• **Goal of the exercise**:
Print the lines in the listing below that fall between the line with "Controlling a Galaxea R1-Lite" and the line with "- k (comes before", those two lines included, exactly as they stand and with nothing else.

• **Record extracts**:
=== Section Start ===

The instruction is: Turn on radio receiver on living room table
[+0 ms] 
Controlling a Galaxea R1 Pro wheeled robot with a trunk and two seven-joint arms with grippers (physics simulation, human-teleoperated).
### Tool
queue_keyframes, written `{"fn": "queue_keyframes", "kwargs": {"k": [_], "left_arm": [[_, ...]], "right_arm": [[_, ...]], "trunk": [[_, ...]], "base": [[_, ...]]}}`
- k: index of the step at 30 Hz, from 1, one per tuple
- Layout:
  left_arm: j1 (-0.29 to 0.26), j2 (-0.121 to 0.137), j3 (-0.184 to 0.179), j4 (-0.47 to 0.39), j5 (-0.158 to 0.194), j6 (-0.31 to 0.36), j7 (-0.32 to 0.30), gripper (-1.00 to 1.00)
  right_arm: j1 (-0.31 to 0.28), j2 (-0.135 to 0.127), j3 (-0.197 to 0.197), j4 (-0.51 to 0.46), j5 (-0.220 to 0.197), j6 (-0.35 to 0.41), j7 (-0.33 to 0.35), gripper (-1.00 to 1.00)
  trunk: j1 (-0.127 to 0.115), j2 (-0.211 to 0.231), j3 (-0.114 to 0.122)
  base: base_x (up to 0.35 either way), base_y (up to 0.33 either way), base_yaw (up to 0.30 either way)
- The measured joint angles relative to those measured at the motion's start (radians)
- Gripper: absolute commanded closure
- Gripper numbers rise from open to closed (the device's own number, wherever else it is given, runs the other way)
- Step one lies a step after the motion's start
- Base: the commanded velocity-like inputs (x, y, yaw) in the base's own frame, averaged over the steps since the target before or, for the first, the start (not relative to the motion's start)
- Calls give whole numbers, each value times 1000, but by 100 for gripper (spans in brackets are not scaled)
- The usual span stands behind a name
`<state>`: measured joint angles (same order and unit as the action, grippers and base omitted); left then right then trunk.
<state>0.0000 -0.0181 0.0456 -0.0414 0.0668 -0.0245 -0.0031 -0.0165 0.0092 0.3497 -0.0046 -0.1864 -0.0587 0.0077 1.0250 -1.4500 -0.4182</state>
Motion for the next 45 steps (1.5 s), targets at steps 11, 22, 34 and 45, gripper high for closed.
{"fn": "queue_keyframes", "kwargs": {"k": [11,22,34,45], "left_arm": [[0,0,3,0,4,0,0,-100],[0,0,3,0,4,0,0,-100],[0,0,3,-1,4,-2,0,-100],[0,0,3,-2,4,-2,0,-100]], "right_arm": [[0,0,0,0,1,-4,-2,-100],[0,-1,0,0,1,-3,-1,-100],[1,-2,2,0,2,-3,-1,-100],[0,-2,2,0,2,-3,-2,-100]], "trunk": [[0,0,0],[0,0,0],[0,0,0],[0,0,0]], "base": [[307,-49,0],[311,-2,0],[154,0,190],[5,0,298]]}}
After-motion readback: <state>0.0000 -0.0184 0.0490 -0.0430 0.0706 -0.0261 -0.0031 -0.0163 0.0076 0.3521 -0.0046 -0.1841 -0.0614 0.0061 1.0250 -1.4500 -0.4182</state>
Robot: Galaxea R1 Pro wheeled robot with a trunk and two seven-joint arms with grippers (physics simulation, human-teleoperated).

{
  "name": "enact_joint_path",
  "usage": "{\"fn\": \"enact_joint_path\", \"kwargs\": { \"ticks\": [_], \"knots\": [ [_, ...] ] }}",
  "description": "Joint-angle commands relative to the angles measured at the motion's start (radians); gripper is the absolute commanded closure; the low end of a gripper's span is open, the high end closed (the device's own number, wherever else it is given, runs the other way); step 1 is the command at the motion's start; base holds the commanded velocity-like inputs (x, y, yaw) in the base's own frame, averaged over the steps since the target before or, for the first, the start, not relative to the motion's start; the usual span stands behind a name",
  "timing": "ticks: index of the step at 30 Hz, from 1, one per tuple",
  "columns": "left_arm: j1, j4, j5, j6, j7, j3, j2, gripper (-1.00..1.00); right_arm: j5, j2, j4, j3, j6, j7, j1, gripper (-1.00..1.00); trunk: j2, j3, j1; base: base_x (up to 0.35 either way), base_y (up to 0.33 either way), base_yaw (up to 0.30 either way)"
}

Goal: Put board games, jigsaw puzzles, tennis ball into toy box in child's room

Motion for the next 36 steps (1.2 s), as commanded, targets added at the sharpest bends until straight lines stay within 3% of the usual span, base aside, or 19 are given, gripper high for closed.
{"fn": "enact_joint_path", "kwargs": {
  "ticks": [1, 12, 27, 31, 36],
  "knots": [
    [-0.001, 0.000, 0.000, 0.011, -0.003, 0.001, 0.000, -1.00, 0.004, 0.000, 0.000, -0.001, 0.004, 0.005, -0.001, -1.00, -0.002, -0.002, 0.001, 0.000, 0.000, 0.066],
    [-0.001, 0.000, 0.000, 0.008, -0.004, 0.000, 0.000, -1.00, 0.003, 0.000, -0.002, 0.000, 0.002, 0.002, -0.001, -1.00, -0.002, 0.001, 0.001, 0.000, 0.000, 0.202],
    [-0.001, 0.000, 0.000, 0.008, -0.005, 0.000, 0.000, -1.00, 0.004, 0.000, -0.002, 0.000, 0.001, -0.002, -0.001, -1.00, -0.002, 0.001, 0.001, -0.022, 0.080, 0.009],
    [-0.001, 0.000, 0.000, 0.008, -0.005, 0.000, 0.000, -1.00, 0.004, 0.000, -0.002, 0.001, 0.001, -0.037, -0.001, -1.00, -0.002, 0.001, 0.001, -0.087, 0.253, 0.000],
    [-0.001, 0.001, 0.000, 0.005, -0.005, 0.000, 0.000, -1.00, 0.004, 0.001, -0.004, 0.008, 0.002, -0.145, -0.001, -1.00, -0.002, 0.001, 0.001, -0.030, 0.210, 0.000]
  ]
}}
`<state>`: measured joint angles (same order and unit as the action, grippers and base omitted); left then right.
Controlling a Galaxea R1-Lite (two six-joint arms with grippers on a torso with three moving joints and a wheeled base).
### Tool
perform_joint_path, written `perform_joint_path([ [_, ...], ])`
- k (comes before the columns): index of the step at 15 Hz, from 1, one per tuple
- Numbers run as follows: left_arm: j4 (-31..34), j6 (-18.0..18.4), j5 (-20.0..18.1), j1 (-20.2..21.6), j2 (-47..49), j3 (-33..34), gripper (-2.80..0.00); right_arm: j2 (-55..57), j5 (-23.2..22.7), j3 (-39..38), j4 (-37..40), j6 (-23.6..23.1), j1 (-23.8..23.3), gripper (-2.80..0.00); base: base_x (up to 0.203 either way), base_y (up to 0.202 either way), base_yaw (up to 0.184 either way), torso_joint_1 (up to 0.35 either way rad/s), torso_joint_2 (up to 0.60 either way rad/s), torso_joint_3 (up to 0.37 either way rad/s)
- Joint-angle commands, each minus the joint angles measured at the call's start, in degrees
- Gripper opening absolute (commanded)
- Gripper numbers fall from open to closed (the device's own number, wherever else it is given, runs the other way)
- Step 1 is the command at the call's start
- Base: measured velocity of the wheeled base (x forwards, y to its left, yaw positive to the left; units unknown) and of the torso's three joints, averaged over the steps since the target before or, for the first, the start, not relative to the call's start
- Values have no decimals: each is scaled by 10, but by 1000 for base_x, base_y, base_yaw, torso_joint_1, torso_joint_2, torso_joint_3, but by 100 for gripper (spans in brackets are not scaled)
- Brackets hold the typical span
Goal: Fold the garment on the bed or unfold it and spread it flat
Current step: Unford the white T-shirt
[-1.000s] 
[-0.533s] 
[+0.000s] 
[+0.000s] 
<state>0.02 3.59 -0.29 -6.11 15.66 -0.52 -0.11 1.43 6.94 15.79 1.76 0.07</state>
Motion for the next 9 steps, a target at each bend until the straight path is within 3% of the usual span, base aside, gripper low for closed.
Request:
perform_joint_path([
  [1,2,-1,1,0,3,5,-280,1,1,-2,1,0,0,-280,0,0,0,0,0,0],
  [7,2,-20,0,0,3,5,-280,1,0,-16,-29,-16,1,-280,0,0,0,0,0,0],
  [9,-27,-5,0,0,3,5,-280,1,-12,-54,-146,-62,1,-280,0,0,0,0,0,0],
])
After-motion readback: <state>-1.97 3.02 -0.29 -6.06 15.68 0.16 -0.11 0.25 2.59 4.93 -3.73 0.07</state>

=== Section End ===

• **Output of the task**:
Controlling a Galaxea R1-Lite (two six-joint arms with grippers on a torso with three moving joints and a wheeled base).
### Tool
perform_joint_path, written `perform_joint_path([ [_, ...], ])`
- k (comes before the columns): index of the step at 15 Hz, from 1, one per tuple

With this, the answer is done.